WORK TO BE COMPLETED:
Look through the data for the string "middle". Copy every line where it is found.

EXCERPTED RECORDS:
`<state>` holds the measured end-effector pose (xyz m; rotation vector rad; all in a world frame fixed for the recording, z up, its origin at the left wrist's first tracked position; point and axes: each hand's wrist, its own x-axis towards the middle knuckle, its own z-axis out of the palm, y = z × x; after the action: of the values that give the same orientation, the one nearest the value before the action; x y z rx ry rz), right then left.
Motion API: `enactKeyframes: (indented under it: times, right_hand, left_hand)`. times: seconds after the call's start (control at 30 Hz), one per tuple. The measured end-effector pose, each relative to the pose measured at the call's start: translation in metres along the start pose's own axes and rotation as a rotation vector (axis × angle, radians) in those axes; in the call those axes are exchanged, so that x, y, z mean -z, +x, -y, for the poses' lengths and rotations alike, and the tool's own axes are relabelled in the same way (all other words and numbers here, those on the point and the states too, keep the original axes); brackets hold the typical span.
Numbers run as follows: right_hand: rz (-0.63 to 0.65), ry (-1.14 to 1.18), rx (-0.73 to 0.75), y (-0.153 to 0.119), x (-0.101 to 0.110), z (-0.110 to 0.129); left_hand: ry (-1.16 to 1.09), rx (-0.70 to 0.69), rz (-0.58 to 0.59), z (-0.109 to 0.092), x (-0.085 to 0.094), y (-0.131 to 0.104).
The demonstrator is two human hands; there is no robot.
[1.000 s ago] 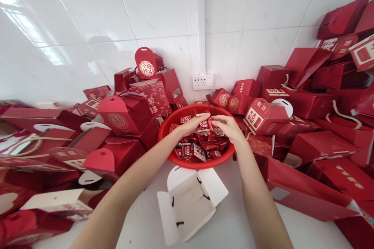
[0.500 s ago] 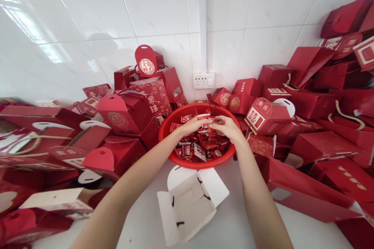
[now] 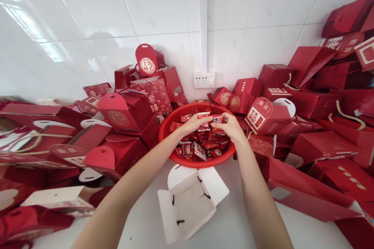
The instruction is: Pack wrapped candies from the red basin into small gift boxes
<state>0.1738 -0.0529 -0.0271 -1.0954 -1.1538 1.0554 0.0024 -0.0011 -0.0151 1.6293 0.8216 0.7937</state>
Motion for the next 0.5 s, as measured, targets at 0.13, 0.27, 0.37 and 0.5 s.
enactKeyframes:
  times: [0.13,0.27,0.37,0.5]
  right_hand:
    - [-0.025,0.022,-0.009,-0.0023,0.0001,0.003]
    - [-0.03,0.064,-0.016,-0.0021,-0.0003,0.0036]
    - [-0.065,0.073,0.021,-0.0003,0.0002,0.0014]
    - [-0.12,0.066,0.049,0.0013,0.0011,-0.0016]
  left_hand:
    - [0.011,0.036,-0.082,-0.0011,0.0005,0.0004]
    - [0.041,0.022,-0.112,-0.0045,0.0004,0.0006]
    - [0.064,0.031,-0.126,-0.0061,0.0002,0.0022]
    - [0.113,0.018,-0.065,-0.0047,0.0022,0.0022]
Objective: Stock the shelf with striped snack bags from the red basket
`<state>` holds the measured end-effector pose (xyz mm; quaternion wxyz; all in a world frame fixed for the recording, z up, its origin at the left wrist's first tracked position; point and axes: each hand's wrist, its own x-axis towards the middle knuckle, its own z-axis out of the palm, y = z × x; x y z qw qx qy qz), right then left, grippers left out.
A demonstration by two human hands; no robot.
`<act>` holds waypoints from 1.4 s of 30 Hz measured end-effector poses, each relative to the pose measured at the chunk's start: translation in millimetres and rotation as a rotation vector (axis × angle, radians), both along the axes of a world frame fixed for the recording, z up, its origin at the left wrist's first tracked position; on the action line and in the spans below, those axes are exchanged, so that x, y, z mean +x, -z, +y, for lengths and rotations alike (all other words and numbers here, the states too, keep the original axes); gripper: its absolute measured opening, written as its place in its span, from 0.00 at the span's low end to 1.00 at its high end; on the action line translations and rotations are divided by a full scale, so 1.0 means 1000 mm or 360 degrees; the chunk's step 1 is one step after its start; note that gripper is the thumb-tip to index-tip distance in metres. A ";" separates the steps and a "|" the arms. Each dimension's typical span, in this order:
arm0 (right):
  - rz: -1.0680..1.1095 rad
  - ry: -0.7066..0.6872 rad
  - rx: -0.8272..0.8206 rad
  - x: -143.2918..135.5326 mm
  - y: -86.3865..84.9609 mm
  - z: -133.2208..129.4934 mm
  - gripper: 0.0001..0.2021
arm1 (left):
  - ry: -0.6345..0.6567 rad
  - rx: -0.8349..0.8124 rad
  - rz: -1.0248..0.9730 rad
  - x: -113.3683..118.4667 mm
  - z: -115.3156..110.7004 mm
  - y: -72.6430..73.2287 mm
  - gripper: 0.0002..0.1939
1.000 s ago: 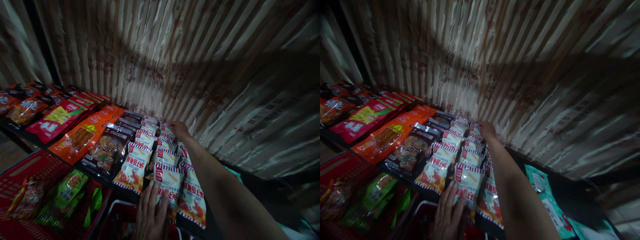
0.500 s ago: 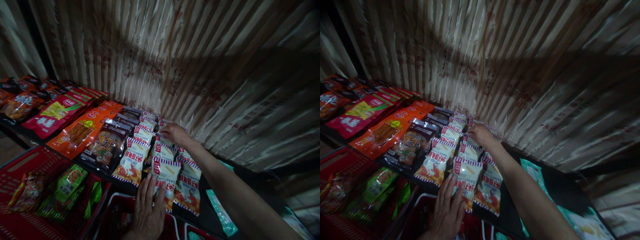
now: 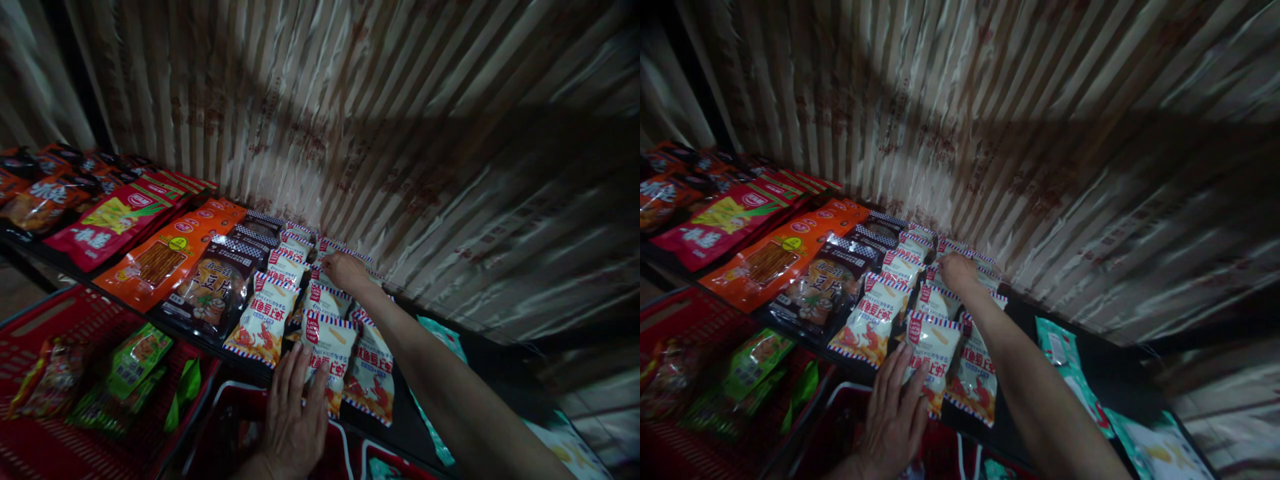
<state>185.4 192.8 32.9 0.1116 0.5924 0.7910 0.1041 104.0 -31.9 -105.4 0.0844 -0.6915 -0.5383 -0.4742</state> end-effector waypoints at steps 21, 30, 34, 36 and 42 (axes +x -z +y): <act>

SOLUTION TO THIS TASK:
`<state>` holds the measured end-effector pose (xyz m; rotation vector rad; all in a world frame fixed for the recording, z up, its origin at the left wrist's first tracked position; point and axes: each hand's wrist, its own x-axis towards the middle knuckle, its own z-axis out of the palm, y = z × x; after the action: of the values that give the same orientation, the one nearest the value before the action; x y z rx ry rz), right then left.
`<state>` holds the measured end-effector pose (xyz mm; quaternion wxyz; all in a world frame fixed for the recording, z up, its origin at the left wrist's first tracked position; point and axes: each hand's wrist, its own x-axis towards the middle knuckle, its own z-axis out of the palm, y = z × x; x y z qw qx qy qz), right then left, grippers left out.

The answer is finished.